__What to work on__
Restating the data exactly is the whole task.

========================================================================

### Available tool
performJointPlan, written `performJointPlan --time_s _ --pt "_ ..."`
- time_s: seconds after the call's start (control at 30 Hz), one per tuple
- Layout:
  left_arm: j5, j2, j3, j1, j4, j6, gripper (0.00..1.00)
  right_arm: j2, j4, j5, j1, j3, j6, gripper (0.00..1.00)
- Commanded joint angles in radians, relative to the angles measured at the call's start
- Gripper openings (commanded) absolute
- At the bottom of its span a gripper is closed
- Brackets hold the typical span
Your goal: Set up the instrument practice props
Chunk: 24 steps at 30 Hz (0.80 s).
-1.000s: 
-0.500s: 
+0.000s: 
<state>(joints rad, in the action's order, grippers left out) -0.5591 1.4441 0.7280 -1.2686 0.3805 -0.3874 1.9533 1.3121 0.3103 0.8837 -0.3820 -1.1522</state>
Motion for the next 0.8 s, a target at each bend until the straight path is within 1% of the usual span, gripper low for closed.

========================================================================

__Response to the task__
### Available tool
performJointPlan, written `performJointPlan --time_s _ --pt "_ ..."`
- time_s: seconds after the call's start (control at 30 Hz), one per tuple
- Layout:
  left_arm: j5, j2, j3, j1, j4, j6, gripper (0.00..1.00)
  right_arm: j2, j4, j5, j1, j3, j6, gripper (0.00..1.00)
- Commanded joint angles in radians, relative to the angles measured at the call's start
- Gripper openings (commanded) absolute
- At the bottom of its span a gripper is closed
- Brackets hold the typical span
Your goal: Set up the instrument practice props
Chunk: 24 steps at 30 Hz (0.80 s).
-1.000s: 
-0.500s: 
+0.000s: 
<state>(joints rad, in the action's order, grippers left out) -0.5591 1.4441 0.7280 -1.2686 0.3805 -0.3874 1.9533 1.3121 0.3103 0.8837 -0.3820 -1.1522</state>
Motion for the next 0.8 s, a target at each bend until the straight path is within 1% of the usual span, gripper low for closed.

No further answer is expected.